**Exercise objective:**
All of the data that follows should be given again exactly, without its images.

Supplied material: Begin

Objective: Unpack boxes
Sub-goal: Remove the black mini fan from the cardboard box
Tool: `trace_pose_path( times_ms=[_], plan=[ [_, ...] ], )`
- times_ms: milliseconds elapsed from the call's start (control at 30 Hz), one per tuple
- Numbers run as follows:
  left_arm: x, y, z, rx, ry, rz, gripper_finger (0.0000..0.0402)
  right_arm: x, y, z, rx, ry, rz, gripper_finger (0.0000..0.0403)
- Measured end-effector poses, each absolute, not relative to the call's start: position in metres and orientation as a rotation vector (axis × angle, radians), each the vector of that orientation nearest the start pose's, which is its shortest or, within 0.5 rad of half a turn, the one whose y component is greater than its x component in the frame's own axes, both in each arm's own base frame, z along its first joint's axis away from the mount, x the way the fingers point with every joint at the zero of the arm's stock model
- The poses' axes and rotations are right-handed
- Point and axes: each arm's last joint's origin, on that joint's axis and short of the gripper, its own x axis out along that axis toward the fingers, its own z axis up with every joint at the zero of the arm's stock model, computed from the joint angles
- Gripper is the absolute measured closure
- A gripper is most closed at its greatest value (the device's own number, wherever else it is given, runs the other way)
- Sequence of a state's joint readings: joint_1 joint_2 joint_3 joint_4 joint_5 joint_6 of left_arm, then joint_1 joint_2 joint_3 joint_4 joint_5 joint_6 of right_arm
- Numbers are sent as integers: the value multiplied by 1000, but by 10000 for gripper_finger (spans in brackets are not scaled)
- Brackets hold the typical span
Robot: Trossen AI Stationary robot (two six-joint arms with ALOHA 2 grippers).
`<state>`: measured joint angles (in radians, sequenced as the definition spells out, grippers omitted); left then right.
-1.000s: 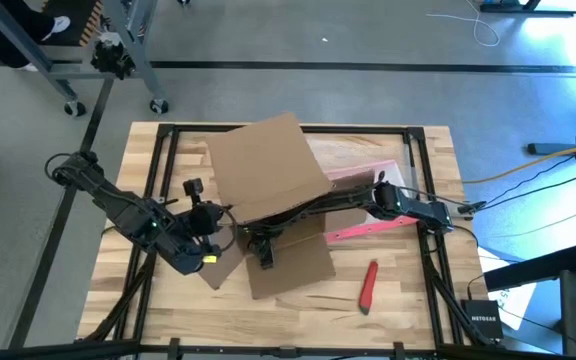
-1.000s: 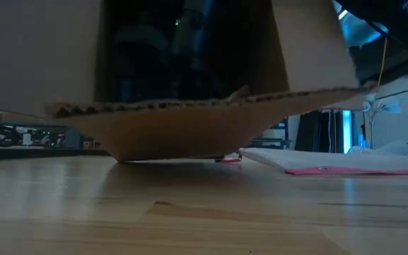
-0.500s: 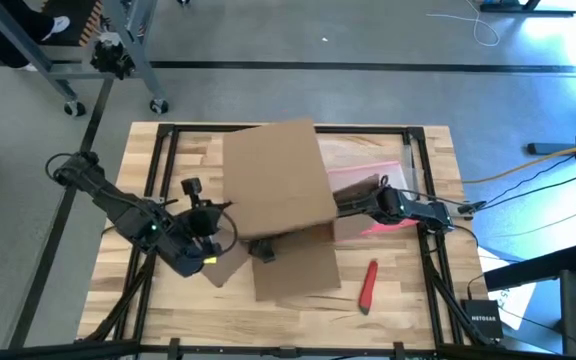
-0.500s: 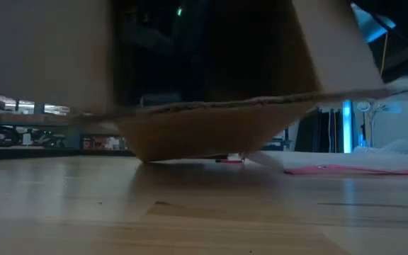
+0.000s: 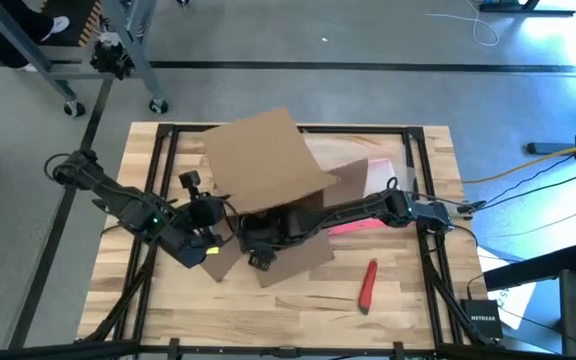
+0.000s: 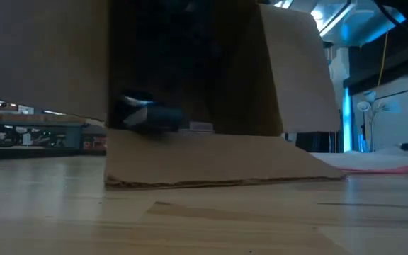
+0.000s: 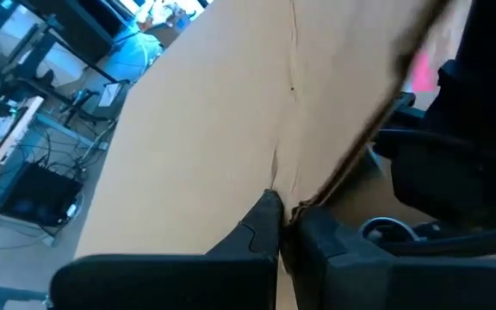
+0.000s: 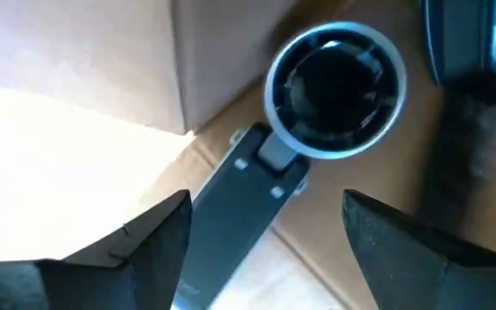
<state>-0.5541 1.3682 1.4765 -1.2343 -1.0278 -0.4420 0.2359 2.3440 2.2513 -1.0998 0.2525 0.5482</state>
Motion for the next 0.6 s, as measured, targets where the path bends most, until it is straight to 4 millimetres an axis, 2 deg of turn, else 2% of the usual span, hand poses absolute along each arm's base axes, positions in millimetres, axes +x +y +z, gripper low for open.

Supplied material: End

**Exercise answer:**
Objective: Unpack boxes
Sub-goal: Remove the black mini fan from the cardboard box
Tool: `trace_pose_path( times_ms=[_], plan=[ [_, ...] ], )`
- times_ms: milliseconds elapsed from the call's start (control at 30 Hz), one per tuple
- Numbers run as follows:
  left_arm: x, y, z, rx, ry, rz, gripper_finger (0.0000..0.0402)
  right_arm: x, y, z, rx, ry, rz, gripper_finger (0.0000..0.0403)
- Measured end-effector poses, each absolute, not relative to the call's start: position in metres and orientation as a rotation vector (axis × angle, radians), each the vector of that orientation nearest the start pose's, which is its shortest or, within 0.5 rad of half a turn, the one whose y component is greater than its x component in the frame's own axes, both in each arm's own base frame, z along its first joint's axis away from the mount, x the way the fingers point with every joint at the zero of the arm's stock model
- The poses' axes and rotations are right-handed
- Point and axes: each arm's last joint's origin, on that joint's axis and short of the gripper, its own x axis out along that axis toward the fingers, its own z axis up with every joint at the zero of the arm's stock model, computed from the joint angles
- Gripper is the absolute measured closure
- A gripper is most closed at its greatest value (the device's own number, wherever else it is given, runs the other way)
- Sequence of a state's joint readings: joint_1 joint_2 joint_3 joint_4 joint_5 joint_6 of left_arm, then joint_1 joint_2 joint_3 joint_4 joint_5 joint_6 of right_arm
- Numbers are sent as integers: the value multiplied by 1000, but by 10000 for gripper_finger (spans in brackets are not scaled)
- Brackets hold the typical span
Robot: Trossen AI Stationary robot (two six-joint arms with ALOHA 2 grippers).
`<state>`: measured joint angles (in radians, sequenced as the definition spells out, grippers omitted); left then right.
-1.000s: 
-1.000s: 
-0.500s: 
-0.500s: 
+0.000s: 
+0.000s: 
+0.000s: 
+0.000s: 
<state>-0.5541 1.3682 1.4765 -1.2343 -1.0278 -0.4420 0.2359 2.3440 2.2513 -1.0998 0.2525 0.5482</state>
Motion for the next 0.6 s, as measured, targets where the path bends most, until it is straight to 4 millimetres an axis, 2 deg of turn, else 2% of the usual span, hand poses absolute along each arm's base axes, positions in millimetres, axes +x +y +z, gripper low for open.

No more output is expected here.